Data extract
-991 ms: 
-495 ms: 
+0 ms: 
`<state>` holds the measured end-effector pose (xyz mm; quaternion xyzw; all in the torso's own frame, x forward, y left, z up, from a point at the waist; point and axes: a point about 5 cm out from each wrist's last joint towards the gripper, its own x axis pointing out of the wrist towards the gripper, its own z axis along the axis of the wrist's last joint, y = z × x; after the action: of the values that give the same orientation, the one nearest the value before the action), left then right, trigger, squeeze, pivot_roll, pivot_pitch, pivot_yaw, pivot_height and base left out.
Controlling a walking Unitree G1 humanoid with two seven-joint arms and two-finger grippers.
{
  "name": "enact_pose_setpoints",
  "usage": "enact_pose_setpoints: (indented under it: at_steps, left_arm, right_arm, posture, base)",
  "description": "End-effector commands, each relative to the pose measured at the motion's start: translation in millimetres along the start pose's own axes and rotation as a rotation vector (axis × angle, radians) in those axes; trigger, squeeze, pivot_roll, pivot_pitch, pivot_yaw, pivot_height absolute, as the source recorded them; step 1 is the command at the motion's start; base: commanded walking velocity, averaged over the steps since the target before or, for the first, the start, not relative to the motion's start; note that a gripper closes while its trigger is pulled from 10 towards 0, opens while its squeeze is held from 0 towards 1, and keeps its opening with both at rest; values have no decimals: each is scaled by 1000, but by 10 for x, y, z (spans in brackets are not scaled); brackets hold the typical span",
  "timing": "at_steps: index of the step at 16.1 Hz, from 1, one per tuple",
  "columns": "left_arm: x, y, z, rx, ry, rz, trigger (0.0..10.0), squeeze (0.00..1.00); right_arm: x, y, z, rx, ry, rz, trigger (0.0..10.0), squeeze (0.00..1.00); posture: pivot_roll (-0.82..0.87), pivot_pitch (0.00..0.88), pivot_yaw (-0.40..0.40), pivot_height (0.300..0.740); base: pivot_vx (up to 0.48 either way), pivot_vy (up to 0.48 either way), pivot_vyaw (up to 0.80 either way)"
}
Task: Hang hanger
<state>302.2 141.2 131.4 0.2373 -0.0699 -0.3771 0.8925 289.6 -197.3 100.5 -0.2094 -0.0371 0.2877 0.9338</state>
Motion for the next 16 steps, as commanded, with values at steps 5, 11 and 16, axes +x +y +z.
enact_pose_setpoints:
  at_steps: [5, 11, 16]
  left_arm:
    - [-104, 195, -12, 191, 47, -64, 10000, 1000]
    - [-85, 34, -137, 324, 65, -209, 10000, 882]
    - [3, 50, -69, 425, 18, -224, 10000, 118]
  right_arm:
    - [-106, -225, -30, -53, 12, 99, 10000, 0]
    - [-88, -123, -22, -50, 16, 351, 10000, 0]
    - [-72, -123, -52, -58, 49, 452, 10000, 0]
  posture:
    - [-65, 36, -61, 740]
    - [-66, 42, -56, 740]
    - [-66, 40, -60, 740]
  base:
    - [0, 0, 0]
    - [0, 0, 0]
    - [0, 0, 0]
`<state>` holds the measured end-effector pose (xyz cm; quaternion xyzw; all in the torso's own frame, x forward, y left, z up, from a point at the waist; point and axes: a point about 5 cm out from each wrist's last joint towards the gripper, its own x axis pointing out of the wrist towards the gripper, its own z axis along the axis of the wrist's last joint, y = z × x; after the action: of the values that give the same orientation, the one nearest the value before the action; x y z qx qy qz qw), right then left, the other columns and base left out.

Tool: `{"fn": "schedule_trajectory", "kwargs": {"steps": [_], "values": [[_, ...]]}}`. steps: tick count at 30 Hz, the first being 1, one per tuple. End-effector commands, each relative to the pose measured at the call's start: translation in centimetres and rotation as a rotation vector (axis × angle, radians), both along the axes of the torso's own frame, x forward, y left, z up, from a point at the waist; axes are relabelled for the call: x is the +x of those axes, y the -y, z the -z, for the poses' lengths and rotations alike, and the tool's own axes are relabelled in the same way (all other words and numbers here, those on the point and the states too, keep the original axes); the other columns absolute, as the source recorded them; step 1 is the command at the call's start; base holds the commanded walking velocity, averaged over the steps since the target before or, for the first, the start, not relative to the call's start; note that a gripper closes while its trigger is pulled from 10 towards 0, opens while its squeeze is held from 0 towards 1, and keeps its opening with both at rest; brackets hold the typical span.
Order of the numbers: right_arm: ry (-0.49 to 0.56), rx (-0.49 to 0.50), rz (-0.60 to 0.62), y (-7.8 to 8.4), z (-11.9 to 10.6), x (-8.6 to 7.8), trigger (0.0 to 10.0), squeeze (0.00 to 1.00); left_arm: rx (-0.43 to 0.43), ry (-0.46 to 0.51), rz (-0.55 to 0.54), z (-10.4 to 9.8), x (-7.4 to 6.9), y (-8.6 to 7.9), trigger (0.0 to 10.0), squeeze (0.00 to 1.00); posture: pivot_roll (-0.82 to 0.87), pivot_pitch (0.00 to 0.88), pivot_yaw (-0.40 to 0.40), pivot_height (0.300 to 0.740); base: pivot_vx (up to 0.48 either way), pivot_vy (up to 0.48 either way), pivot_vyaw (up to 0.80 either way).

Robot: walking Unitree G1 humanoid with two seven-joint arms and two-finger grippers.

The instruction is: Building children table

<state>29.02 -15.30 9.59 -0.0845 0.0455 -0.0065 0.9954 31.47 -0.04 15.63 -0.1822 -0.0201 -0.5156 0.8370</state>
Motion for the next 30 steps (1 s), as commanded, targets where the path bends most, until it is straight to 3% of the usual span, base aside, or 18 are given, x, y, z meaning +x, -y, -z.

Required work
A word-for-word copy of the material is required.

Response
-991 ms: 
-495 ms: 
+0 ms: 
`<state>` holds the measured end-effector pose (xyz mm; quaternion xyzw; all in the torso's own frame, x forward, y left, z up, from a point at the waist; point and axes: a point about 5 cm out from each wrist's last joint towards the gripper, its own x axis pointing out of the wrist towards the gripper, its own z axis along the axis of the wrist's last joint, y = z × x; after the action: of the values that give the same orientation, the one nearest the value before the action), left then right, trigger, squeeze, pivot_roll, pivot_pitch, pivot_yaw, pivot_height and base left out.
Controlling a walking Unitree G1 humanoid with two seven-joint arms and two-finger grippers.
{
  "name": "enact_pose_setpoints",
  "usage": "enact_pose_setpoints: (indented under it: at_steps, left_arm, right_arm, posture, base)",
  "description": "End-effector commands, each relative to the pose measured at the motion's start: translation in millimetres along the start pose's own axes and rotation as a rotation vector (axis × angle, radians) in those axes; trigger, squeeze, pivot_roll, pivot_pitch, pivot_yaw, pivot_height absolute, as the source recorded them; step 1 is the command at the motion's start; base: commanded walking velocity, averaged over the steps since the target before or, for the first, the start, not relative to the motion's start; note that a gripper closes while its trigger is pulled from 10 towards 0, opens while its squeeze is held from 0 towards 1, and keeps its opening with both at rest; values have no decimals: each is scaled by 1000, but by 10 for x, y, z (spans in brackets are not scaled); brackets hold the typical span",
  "timing": "at_steps: index of the step at 16.1 Hz, from 1, one per tuple",
  "columns": "left_arm: x, y, z, rx, ry, rz, trigger (0.0..10.0), squeeze (0.00..1.00); right_arm: x, y, z, rx, ry, rz, trigger (0.0..10.0), squeeze (0.00..1.00); posture: pivot_roll (-0.82..0.87), pivot_pitch (0.00..0.88), pivot_yaw (-0.40..0.40), pivot_height (0.300..0.740); base: pivot_vx (up to 0.48 either way), pivot_vy (up to 0.48 either way), pivot_vyaw (up to 0.80 either way)"
}
Task: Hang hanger
<state>302.2 141.2 131.4 0.2373 -0.0699 -0.3771 0.8925 289.6 -197.3 100.5 -0.2094 -0.0371 0.2877 0.9338</state>
Motion for the next 16 steps, as commanded, with values at steps 5, 11 and 16, axes +x +y +z.
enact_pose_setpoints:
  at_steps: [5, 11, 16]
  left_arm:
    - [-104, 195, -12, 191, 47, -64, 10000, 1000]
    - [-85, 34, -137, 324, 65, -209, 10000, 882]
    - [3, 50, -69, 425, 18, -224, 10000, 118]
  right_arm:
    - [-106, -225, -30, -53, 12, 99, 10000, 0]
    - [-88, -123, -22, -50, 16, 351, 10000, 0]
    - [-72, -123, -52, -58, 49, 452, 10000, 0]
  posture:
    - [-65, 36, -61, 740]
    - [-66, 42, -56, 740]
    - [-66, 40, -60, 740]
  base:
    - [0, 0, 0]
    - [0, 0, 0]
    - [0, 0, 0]
`<state>` holds the measured end-effector pose (xyz cm; quaternion xyzw; all in the torso's own frame, x forward, y left, z up, from a point at the waist; point and axes: a point about 5 cm out from each wrist's last joint towards the gripper, its own x axis pointing out of the wrist towards the gripper, its own z axis along the axis of the wrist's last joint, y = z × x; after the action: of the values that give the same orientation, the one nearest the value before the action; x y z qx qy qz qw), right then left, the other columns and base left out.

Tool: `{"fn": "schedule_trajectory", "kwargs": {"steps": [_], "values": [[_, ...]]}}`. steps: tick count at 30 Hz, the first being 1, one per tuple. End-effector commands, each relative to the pose measured at the call's start: translation in centimetres and rotation as a rotation vector (axis × angle, radians), both along the axes of the torso's own frame, x forward, y left, z up, from a point at the waist; axes are relabelled for the call: x is the +x of those axes, y the -y, z the -z, for the poses' lengths and rotations alike, and the tool's own axes are relabelled in the same way (all other words and numbers here, those on the point and the states too, keep the original axes); the other columns absolute, as the source recorded them; step 1 is the command at the call's start; base holds the commanded walking velocity, averaged over the steps since the target before or, for the first, the start, not relative to the call's start; note that a gripper closes while its trigger is pulled from 10 towards 0, opens while its squeeze is held from 0 towards 1, and keeps its opening with both at rest; brackets hold the typical span.
Order of the numbers: right_arm: ry (-0.49 to 0.56), rx (-0.49 to 0.50), rz (-0.60 to 0.62), y (-7.8 to 8.4), z (-11.9 to 10.6), x (-8.6 to 7.8), trigger (0.0 to 10.0), squeeze (0.00 to 1.00); left_arm: rx (-0.43 to 0.43), ry (-0.46 to 0.51), rz (-0.55 to 0.54), z (-10.4 to 9.8), x (-7.4 to 6.9), y (-8.6 to 7.9), trigger (0.0 to 10.0), squeeze (0.00 to 1.00); posture: pivot_roll (-0.82 to 0.87), pivot_pitch (0.00 to 0.88), pivot_yaw (-0.40 to 0.40), pivot_height (0.300 to 0.740); base: pivot_vx (up to 0.48 either way), pivot_vy (up to 0.48 either way), pivot_vyaw (up to 0.80 either way).

Robot: walking Unitree G1 humanoid with two seven-joint arms and two-finger grippers.

The instruction is: Building children table

<state>29.02 -15.30 9.59 -0.0845 0.0455 -0.0065 0.9954 31.47 -0.04 15.63 -0.1822 -0.0201 -0.5156 0.8370</state>
Motion for the next 30 steps (1 s), as commanded, targets where the path bends most, until it is straight to 3% of the usual span, base aside, or 18 are given, x, y, z meaning +x, -y, -z.

What came before makes up the full response.